▸ **BRIEF**
Look through the records, and wherever the string "frame" turns up, copy out that line.

(DATA UNDER STUDY Opens)

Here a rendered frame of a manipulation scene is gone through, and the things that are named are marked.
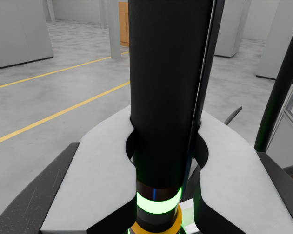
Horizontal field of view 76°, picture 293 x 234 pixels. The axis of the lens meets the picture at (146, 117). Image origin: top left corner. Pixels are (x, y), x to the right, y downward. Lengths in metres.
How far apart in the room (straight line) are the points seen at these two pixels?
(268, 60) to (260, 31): 6.74
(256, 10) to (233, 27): 5.12
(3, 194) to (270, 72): 5.60
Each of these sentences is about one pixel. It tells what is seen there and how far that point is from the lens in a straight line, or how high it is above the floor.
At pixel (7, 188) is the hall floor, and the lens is 2.44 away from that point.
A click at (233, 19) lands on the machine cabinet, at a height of 1.20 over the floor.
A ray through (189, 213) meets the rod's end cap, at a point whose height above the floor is 1.45.
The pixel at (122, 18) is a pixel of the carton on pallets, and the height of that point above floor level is 1.02.
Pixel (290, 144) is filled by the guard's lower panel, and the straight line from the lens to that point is 1.52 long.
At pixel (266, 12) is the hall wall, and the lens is 12.23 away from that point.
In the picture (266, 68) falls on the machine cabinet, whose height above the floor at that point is 0.27.
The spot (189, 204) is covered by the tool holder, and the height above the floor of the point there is 1.45.
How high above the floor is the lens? 1.62
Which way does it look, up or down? 32 degrees down
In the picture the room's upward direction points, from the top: 1 degrees clockwise
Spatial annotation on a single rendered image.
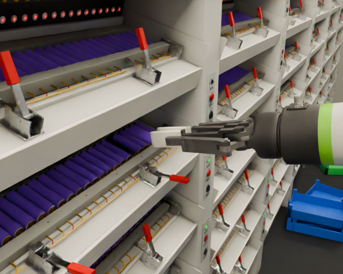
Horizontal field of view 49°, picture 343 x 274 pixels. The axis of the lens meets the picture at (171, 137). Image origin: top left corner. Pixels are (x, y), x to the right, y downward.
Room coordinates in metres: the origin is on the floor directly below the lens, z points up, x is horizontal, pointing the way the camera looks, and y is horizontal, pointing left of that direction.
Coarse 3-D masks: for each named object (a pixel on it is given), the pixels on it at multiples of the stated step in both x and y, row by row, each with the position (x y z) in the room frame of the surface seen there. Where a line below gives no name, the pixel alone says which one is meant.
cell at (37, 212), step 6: (12, 192) 0.49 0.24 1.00; (6, 198) 0.49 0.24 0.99; (12, 198) 0.48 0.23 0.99; (18, 198) 0.48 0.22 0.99; (24, 198) 0.49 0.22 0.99; (18, 204) 0.48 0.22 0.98; (24, 204) 0.48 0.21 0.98; (30, 204) 0.48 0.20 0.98; (24, 210) 0.47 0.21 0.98; (30, 210) 0.47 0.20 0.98; (36, 210) 0.47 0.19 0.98; (42, 210) 0.47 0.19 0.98; (36, 216) 0.46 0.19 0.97
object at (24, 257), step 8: (152, 160) 0.69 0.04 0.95; (120, 184) 0.59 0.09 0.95; (104, 200) 0.55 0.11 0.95; (88, 208) 0.51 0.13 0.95; (56, 232) 0.45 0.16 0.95; (48, 240) 0.43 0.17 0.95; (24, 256) 0.40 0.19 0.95; (16, 264) 0.39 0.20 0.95; (0, 272) 0.37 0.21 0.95; (8, 272) 0.37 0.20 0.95
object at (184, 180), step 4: (156, 168) 0.63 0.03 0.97; (152, 172) 0.63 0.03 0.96; (156, 172) 0.63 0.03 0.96; (160, 176) 0.62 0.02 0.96; (164, 176) 0.61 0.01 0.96; (168, 176) 0.61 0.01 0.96; (172, 176) 0.61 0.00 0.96; (176, 176) 0.61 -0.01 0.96; (180, 176) 0.61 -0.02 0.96; (172, 180) 0.60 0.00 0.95; (176, 180) 0.60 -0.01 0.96; (180, 180) 0.60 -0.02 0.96; (184, 180) 0.59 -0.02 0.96; (188, 180) 0.60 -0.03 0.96
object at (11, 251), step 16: (128, 160) 0.64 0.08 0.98; (144, 160) 0.66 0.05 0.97; (112, 176) 0.58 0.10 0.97; (128, 176) 0.62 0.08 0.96; (96, 192) 0.53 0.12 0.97; (112, 192) 0.56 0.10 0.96; (64, 208) 0.48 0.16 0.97; (80, 208) 0.50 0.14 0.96; (48, 224) 0.44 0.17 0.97; (64, 224) 0.47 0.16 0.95; (80, 224) 0.47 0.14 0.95; (16, 240) 0.40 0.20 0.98; (32, 240) 0.41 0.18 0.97; (0, 256) 0.38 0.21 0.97; (16, 256) 0.39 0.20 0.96; (16, 272) 0.37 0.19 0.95
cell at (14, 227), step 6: (0, 210) 0.45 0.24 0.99; (0, 216) 0.44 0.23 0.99; (6, 216) 0.44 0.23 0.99; (0, 222) 0.44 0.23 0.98; (6, 222) 0.43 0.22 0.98; (12, 222) 0.44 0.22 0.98; (6, 228) 0.43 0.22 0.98; (12, 228) 0.43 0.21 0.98; (18, 228) 0.43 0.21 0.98; (12, 234) 0.42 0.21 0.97
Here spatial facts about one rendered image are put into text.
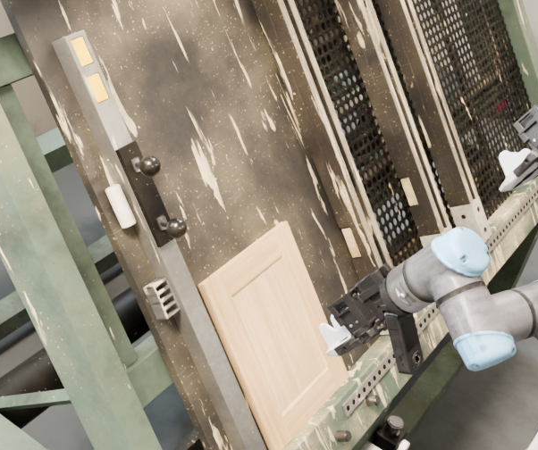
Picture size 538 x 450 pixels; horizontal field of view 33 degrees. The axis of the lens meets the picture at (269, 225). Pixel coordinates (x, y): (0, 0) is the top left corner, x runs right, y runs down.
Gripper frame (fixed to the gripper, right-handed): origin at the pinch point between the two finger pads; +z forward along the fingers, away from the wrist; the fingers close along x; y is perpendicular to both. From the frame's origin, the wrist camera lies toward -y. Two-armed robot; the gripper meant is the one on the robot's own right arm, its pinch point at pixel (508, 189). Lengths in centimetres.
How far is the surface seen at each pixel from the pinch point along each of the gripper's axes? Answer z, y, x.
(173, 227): 39, 21, 40
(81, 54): 32, 56, 48
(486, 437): 116, -15, -151
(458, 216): 48, 32, -85
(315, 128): 36, 49, -19
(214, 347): 60, 7, 21
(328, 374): 67, 0, -17
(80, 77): 35, 52, 48
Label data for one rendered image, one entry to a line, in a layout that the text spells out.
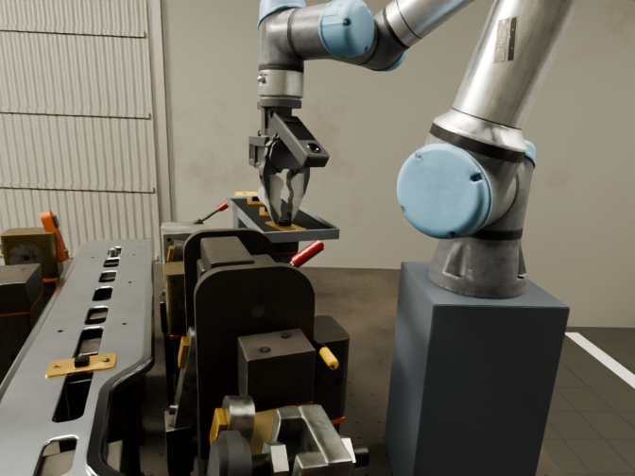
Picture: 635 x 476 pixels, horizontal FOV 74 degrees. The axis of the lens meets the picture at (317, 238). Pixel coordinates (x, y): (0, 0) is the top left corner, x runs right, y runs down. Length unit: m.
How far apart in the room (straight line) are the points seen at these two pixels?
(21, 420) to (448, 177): 0.56
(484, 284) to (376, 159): 2.18
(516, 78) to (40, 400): 0.66
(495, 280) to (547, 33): 0.33
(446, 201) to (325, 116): 2.27
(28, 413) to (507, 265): 0.65
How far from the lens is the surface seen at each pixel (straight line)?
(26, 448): 0.58
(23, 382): 0.69
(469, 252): 0.67
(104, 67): 2.95
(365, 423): 1.03
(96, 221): 3.05
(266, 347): 0.44
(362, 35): 0.67
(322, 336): 0.54
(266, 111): 0.77
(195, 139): 2.82
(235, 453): 0.18
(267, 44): 0.73
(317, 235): 0.72
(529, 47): 0.53
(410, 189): 0.53
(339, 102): 2.76
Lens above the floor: 1.33
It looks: 15 degrees down
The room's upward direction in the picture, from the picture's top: 2 degrees clockwise
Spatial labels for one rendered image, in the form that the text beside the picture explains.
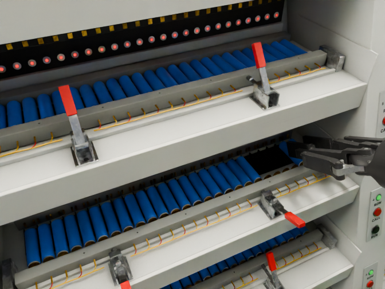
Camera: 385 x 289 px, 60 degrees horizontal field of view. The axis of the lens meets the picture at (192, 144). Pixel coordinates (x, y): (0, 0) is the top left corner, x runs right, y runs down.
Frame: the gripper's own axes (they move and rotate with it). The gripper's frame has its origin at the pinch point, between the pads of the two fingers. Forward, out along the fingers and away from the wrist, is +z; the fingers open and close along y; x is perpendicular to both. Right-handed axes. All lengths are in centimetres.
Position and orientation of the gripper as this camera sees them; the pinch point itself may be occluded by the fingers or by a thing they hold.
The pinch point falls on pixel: (309, 147)
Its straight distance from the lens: 64.8
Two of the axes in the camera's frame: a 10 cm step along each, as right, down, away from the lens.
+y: -9.1, 2.8, -3.1
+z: -3.6, -1.1, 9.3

(DATA UNDER STUDY Closes)

▸ **RESPONSE TO THIS TASK**
Here a rendered frame of a manipulation scene is gone through, and the things that are named are marked.
Coarse 3-D masks: for each named object (a pixel on it is given), the pixels on it at multiples of the stated step in both x and y, row by row, each with the position (x y z) in the room frame of the surface seen there. Where a line below gives no name, the pixel alone says which one is meant.
Gripper frame (fixed to the gripper, right-handed): origin at the pinch point between the two finger pads; +z forward along the fingers, away from the wrist; the fingers close along x; y is perpendicular to both. From the frame's origin, the wrist camera lies toward -y. Two-armed robot; the gripper meant is the one on the robot's own right arm, its pinch point at pixel (508, 189). Lengths in centimetres.
Frame: the gripper's own axes (they move and rotate with it). The gripper's frame has its origin at the pinch point, between the pads of the two fingers. Forward, out along the fingers and away from the wrist, is +z; the fingers open and close along y; x is perpendicular to both. Right-handed axes. All lengths are in centimetres.
Two of the axes in the camera's frame: a 10 cm step along each, as right, down, away from the lens.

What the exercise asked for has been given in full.